The system can be used for fault diagnosis and troubleshooting either from the cab or from a remote location. “It is in effect a cam bus system. You have a single wire that carries a whole lot of signals, and receptors that can distinguish between the signals,” explains Dion Stuifmeel.
The introduction of GPM III was an opportunity to upgrade all the manufacturing and related processes. However no model should be seen as a standard product. There were more than 1,000 options available on the earlier model. Many of these were made standard on GPM III, basically because so many customers chose them – the remainder were reviewed and rationalised by Geesink Norba’s own product development group – about ten engineers working on product development and testing.
“Our test facility is very important to us because at the top of the refuse collection market it is all about performance and reliability.
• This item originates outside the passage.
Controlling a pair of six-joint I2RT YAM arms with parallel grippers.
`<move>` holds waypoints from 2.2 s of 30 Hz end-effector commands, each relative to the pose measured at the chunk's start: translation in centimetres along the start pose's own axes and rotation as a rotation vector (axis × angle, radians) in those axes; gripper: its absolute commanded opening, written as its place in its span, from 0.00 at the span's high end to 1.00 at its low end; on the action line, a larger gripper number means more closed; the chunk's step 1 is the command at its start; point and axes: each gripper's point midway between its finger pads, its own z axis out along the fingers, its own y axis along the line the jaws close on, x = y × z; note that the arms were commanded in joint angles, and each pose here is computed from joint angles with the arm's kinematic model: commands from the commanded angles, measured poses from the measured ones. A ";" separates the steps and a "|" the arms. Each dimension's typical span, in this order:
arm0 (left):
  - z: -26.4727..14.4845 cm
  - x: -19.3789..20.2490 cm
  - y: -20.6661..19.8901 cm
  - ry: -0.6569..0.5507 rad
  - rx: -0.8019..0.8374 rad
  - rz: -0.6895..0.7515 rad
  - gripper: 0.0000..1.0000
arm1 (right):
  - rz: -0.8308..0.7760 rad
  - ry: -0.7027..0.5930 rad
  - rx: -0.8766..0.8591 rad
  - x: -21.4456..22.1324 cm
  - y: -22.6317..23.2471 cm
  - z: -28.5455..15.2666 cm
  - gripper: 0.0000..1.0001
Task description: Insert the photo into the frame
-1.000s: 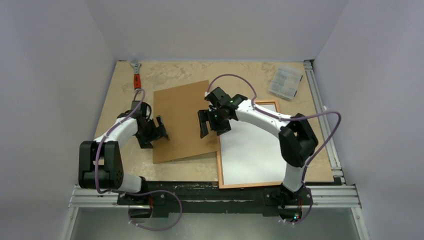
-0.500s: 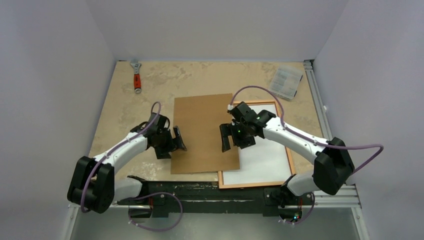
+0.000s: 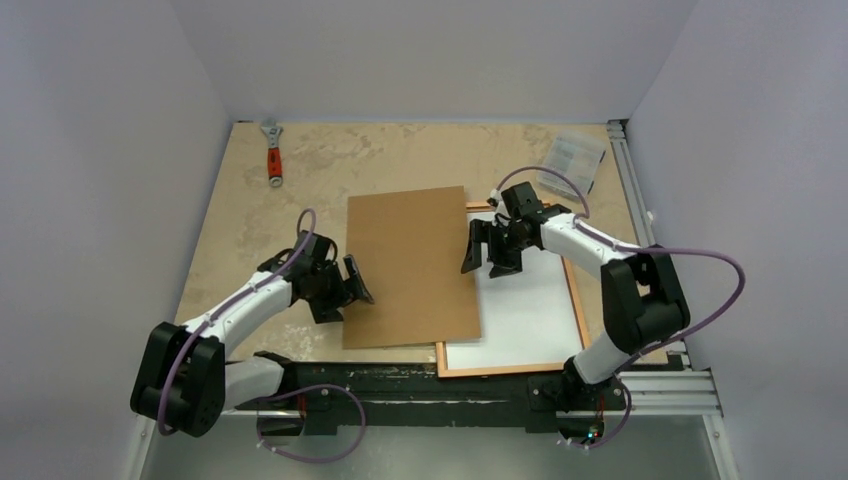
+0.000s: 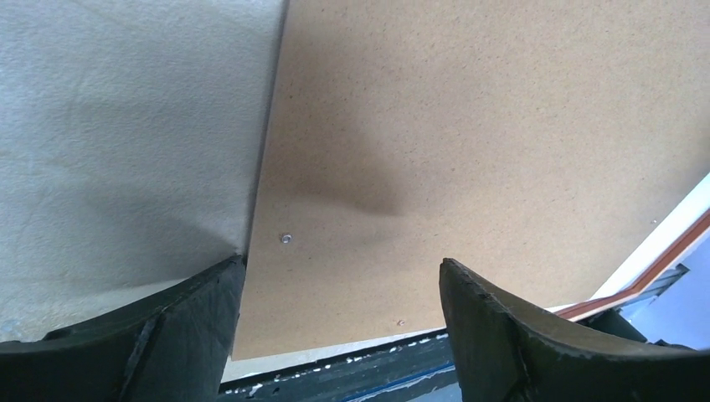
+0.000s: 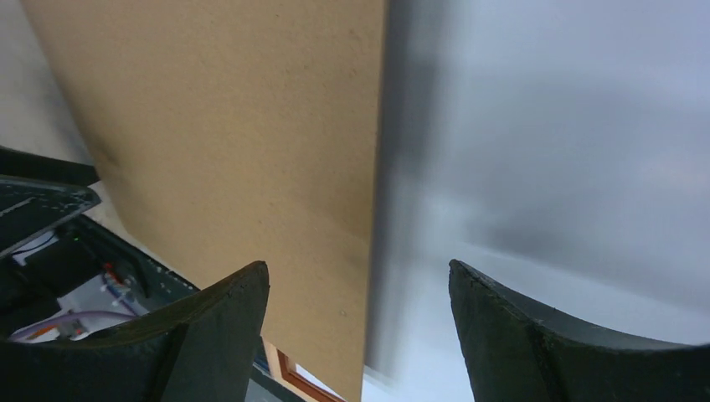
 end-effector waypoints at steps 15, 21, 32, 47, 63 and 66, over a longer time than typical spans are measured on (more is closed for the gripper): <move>2.8 1.4 1.1 0.069 -0.017 -0.011 0.19 | 0.034 0.033 -0.488 -2.2 7.3 1.1 1.00; 1.8 1.1 0.4 0.054 -0.009 0.006 0.19 | -0.040 -0.056 -0.460 -4.0 9.2 -4.1 1.00; -1.2 -0.1 -2.0 -0.018 0.037 0.044 0.19 | -0.108 -0.338 -0.228 -7.9 10.4 -17.4 1.00; -1.6 -0.1 -2.8 -0.017 0.047 0.059 0.19 | -0.108 -0.526 0.051 -8.3 7.8 -26.3 1.00; -7.0 -1.7 -8.6 -0.123 0.234 0.058 0.19 | -0.089 -0.449 0.093 -5.4 6.5 -23.1 1.00; -8.9 -2.0 -10.6 -0.160 0.313 0.062 0.18 | -0.135 -0.443 0.124 -4.8 7.7 -22.2 1.00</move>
For example we developed a new integrated split lifter to work with the cam bus system. This is a fully automatic lifter for containers, and we have made it go through a million cycles in testing – that is the equivalent of at least eight years’ of intensive use.”
Quietly improving the environment
Performance comes second only to safety in Geesink Norba’s list of priorities. However performance, in the customers’ eyes, is gauged by more than speed and reliability. Fuel economy is important too. Geesink Norba already claims to have the most fuel efficient machines on the market, but now it is developing vehicles based on hybrid chassis which, rather like the Toyota Prius, uses a combination of electricity and diesel. “This will be increasingly important, and not just because of fuel economy,” says Stuifmeel.
“Customers are beginning to order one or two of these machines to have in their fleet because they like the environmental cachet it gives them, but it has a practical spinoff as well. Refuse trucks operate in cities, and often in the small hours. Electric power is much quieter to operate the lifters and move the vehicle short distances – then it can shift to diesel for longer distances.”
Dion Stuifmeel’s objective is to continue with the policy of outsourcing that has already started with major parts like the hydraulic rams and cylinders already mentioned, and to make the best use of partners within the Oshkosh Group. Most parts will come from European sources, albeit many from Eastern countries like the Czech Republic and Romania; very few from the Far East.
However in common with many much larger companies Geesink Norba is finding that India is a good source of engineering support like the execution of routine drawings. “We will always keep the innovative stuff here, because we don’t want to just give away more than 100 years of accumulated know-how, but when it comes to standard design work we have found that we can get excellent quality work from our very intelligent and hardworking partners in India.”
The UK will remain a strong market for Geesink Norba, and the upturn in the underlying economy in the key Benelux, Scandinavian and western European countries should help the company to achieve good results in 2007, perhaps ten percent above last year’s. Further afield, the company has already sold more than 400 Kiggen brand compactors in China, and at the end of last year signed a licence agreement for their manufacture and distribution there.